Each line that contains the word "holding" is to be copied from the records below.

*** RECORD EXTRACTS ***

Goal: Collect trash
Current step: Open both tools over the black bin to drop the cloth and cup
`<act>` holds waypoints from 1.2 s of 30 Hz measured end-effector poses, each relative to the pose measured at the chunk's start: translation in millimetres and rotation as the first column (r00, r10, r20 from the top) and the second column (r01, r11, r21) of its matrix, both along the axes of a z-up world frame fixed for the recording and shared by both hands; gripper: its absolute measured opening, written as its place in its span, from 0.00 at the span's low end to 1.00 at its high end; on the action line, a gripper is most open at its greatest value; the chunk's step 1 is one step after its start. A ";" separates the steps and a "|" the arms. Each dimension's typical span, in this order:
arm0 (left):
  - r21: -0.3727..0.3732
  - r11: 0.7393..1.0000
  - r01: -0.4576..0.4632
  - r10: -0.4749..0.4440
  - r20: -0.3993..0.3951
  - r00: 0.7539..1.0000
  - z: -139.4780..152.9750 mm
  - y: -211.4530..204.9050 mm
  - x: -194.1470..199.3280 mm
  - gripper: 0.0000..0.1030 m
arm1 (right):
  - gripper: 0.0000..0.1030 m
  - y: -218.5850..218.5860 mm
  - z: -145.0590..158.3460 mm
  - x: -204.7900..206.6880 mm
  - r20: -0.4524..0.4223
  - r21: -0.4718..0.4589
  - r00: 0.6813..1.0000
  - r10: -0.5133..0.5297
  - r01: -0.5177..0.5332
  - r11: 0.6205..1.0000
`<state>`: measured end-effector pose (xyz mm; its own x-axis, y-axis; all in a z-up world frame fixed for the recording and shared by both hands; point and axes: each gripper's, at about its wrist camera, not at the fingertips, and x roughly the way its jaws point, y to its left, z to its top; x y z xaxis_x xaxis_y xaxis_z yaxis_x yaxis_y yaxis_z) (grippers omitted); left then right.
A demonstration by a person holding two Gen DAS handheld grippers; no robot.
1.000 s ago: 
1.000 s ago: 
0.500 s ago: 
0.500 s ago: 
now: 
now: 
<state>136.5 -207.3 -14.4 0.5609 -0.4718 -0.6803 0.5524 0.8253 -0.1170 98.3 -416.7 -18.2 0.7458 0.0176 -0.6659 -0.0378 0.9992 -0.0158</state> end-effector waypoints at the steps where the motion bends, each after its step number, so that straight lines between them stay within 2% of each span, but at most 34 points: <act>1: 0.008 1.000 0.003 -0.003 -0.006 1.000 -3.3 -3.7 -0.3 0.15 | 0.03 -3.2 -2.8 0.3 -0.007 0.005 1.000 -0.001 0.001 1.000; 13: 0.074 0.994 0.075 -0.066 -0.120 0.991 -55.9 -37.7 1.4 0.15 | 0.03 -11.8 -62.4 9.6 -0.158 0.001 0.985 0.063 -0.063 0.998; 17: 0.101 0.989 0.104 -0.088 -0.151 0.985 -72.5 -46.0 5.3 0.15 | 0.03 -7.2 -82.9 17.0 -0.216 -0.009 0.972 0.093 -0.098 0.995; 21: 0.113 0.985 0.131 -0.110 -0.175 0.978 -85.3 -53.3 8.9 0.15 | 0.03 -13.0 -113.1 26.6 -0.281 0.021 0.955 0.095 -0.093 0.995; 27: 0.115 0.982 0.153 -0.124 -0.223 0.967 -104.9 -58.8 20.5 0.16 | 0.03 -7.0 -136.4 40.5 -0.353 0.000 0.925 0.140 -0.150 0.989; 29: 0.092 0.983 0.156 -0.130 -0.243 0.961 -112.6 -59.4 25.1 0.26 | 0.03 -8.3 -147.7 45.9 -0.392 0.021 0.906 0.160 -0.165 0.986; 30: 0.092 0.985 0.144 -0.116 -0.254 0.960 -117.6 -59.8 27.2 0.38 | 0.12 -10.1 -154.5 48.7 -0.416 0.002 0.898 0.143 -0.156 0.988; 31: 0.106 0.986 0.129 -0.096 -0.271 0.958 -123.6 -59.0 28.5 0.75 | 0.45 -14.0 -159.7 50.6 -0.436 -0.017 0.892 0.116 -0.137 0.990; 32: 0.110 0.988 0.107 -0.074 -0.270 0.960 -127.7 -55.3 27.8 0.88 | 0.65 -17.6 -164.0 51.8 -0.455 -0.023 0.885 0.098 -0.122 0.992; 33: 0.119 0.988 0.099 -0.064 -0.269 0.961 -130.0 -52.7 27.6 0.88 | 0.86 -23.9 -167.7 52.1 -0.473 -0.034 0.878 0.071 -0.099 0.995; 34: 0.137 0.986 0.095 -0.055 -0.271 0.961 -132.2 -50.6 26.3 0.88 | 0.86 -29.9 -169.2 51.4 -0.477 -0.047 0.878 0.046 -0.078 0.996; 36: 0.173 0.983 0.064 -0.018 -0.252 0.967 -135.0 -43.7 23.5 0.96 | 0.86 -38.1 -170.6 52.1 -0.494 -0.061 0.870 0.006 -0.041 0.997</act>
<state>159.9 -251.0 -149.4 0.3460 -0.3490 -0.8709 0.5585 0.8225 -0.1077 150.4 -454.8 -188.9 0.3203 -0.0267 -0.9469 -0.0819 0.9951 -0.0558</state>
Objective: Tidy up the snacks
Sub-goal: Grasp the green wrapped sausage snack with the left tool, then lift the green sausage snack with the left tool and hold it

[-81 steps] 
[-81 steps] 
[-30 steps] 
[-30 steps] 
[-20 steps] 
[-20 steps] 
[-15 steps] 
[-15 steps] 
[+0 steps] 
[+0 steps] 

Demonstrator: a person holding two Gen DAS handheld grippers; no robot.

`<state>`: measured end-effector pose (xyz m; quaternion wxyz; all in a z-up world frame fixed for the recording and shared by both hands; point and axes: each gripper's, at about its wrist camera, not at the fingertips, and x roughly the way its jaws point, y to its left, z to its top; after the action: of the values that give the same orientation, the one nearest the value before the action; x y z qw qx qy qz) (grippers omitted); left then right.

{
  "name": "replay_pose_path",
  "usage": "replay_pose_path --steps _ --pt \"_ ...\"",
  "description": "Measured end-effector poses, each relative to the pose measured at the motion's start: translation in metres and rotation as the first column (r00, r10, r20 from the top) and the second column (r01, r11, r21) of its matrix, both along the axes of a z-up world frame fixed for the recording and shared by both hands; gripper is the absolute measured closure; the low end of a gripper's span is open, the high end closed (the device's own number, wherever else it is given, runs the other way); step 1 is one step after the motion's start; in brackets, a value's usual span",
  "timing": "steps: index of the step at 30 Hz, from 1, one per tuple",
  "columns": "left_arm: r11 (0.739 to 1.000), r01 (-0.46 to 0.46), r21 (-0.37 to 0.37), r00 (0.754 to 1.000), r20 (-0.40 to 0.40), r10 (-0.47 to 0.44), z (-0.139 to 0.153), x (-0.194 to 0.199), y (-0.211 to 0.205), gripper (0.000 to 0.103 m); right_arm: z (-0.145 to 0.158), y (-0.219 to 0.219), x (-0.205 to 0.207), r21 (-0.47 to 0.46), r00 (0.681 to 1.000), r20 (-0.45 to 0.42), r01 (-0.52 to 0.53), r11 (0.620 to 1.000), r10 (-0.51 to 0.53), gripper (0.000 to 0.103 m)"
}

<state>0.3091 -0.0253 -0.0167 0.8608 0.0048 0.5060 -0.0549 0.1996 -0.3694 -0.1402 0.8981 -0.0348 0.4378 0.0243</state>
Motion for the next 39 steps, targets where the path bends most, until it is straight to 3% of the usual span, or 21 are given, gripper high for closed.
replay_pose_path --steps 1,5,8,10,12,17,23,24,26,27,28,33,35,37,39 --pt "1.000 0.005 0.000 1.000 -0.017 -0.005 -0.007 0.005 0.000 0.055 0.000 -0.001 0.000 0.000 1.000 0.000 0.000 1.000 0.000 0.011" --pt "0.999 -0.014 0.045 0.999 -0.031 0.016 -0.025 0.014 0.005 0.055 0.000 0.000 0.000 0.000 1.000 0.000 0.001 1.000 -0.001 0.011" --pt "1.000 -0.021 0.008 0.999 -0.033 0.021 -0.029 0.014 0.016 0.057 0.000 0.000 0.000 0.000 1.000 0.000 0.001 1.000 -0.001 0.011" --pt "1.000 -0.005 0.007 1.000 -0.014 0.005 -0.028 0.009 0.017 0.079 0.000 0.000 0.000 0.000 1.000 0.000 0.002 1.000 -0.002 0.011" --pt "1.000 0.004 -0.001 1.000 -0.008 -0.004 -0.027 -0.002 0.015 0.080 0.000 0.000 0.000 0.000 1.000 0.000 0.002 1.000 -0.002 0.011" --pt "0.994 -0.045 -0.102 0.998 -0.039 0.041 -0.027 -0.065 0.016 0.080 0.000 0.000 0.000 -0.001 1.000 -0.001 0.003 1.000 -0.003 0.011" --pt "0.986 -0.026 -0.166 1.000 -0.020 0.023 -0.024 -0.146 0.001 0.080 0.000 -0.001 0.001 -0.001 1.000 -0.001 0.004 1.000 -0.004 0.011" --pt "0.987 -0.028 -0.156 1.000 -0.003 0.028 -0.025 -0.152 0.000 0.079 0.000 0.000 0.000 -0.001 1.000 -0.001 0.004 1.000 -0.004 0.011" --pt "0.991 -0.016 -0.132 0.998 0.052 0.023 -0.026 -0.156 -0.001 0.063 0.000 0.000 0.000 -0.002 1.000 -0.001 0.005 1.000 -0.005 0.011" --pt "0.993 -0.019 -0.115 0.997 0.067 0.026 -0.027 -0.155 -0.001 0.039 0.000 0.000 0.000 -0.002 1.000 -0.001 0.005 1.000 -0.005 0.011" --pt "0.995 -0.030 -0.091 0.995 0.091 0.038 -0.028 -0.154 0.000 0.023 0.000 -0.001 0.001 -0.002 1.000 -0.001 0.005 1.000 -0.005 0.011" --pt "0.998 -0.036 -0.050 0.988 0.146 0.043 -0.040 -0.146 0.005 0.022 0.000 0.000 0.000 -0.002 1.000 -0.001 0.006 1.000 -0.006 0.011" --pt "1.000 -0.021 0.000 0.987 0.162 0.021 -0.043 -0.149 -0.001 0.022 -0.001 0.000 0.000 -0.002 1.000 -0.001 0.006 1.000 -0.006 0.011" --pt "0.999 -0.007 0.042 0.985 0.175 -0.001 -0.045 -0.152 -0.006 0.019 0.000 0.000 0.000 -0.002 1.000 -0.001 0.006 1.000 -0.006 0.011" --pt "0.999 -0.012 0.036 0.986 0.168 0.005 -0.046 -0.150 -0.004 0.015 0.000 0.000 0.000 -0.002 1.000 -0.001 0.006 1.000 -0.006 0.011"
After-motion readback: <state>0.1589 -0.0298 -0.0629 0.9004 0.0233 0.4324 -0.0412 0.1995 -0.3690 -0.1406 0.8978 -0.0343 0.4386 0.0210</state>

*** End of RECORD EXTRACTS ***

(SOLUTION):
A demonstration by a person holding two Gen DAS handheld grippers; no robot.
Demonstrator: a person holding two Gen DAS handheld grippers; no robot.

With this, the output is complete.